Unnamed: 0,event_disp_name,tickets_purchased_qty,trans_face_val_amt,onsale_dt,year,per_ticket_price,location
0,Xfinity Center Mansfield Premier Parking: Flor...,1,45.0,2015-05-15,2015,45.32,"MANSFIELD, MASSACHUSETTS"
1,Blake Shelton: Presented By Gildan,2,90.0,2015-12-11,2015,45.32,"AUBURN HILLS, MICHIGAN"
2,Lindsey Stirling: The Music Box Tour,2,70.0,2015-03-20,2015,35.24,"CLEVELAND, OHIO"
3,Xfinity Center Mansfield Premier Parking: Tim ...,1,45.0,2015-02-20,2015,45.32,"MANSFIELD, MASSACHUSETTS"
4,Godsmack,1,45.0,2015-02-06,2015,45.32,"DALLAS, TEXAS"
...,...,...,...,...,...,...,...
4894,Alltel Pavilion Raleigh Premier Parking,1,20.0,2007-03-02,2007,20.82,"RALEIGH, NORTH CAROLINA"
4895,Chevrolet Theatre Premier Parking,1,10.0,2007-02-16,2007,10.41,"WALLINGFORD, CONNECTICUT"
4896,Tabernacle Parking: The Jagermeister Music Tou...,1,9.0,2007-09-29,2007,9.37,"ATLANTA, GEORGIA"
4897,Premier Parking: Nickelback,1,20.0,2007-07-14,2007,20.82,"MARYLAND HEIGHTS, MISSOURI"


In [10]:
# Test: Exercise3 

assert 'location' in data_clean.columns, "Did you add location?"
assert 'venue_city' not in data_clean.columns, "Did you drop venue_city?"
assert 'venue_state' not in data_clean.columns, "Did you drop venue_state?"
assert data_clean['location'][0] == 'MANSFIELD, MASSACHUSETTS'
print("\n(Passed!)")


(Passed!)


**Exercise 4** (2 points). 
Finally, let's find the average ticket price per city. List only the `location` and `per_ticket_price` for the **top 5 cities.** Call this dataframe `highest_cities` and please make sure its index is 0, 1, 2, 3, 4 (*hint the index can be accomplished with just one function call*). Remember to round your price to two decimal places using round().

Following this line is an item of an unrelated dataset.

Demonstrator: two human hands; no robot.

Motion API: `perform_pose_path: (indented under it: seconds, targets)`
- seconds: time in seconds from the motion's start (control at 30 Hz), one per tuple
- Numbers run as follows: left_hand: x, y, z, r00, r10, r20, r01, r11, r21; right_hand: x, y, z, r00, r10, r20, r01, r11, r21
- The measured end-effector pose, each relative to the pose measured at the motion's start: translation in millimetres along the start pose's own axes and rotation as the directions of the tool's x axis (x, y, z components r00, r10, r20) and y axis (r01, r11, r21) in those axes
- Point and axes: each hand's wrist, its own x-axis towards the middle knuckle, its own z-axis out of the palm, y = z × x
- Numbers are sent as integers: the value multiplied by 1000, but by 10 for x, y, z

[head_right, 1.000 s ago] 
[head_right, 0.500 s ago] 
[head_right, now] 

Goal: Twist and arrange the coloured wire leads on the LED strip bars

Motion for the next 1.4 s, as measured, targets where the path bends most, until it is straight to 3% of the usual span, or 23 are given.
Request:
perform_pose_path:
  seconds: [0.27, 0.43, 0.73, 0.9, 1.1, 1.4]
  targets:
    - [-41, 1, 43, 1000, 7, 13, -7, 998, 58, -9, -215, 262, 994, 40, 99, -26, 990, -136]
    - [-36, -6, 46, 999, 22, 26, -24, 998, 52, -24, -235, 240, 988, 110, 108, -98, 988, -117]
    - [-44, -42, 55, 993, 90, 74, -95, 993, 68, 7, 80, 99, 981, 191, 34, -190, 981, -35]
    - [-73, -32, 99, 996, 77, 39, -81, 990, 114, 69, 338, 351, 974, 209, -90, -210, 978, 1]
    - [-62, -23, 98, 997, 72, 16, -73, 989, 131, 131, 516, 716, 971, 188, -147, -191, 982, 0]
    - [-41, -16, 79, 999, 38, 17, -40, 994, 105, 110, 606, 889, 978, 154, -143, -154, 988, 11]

In the cell below you can find both a sample solution and a sample dataset for you to try out. 

In [11]:
sample_data = pd.DataFrame()
sample_data['per_ticket_price'] = [4.80, 15.16, 23.42]
sample_data['location'] = ['ATLANTA, GEORGIA', 'LOS ANGELES, CALIFORNIA', 'ATLANTA, GEORGIA']

sample_sol = pd.DataFrame()
sample_sol['location'] = ['LOS ANGELES, CALIFORNIA', 'ATLANTA, GEORGIA']
sample_sol['per_ticket_price'] = [15.16, 14.11]

sample_sol

Unnamed: 0,location,per_ticket_price
0,"LOS ANGELES, CALIFORNIA",15.16
1,"ATLANTA, GEORGIA",14.11


In [12]:
highest_cities = data_clean.groupby('location').agg(np.mean).sort_values('per_ticket_price', ascending=False).apply(lambda x: round(x, 2))[0:5]
highest_cities = highest_cities.reset_index()

In [13]:
# Test: Exercise4
assert(highest_cities.iloc[0][0] == 'READING, PENNSYLVANIA')

In [14]:
# Test: Exercise4_hidden

###
### AUTOGRADER TEST - DO NOT REMOVE
###


**Fin!** You’ve reached the end of this part. Don’t forget to restart and run all cells again to make sure it’s all working when run in sequence; and make sure your work passes the submission process. Good luck!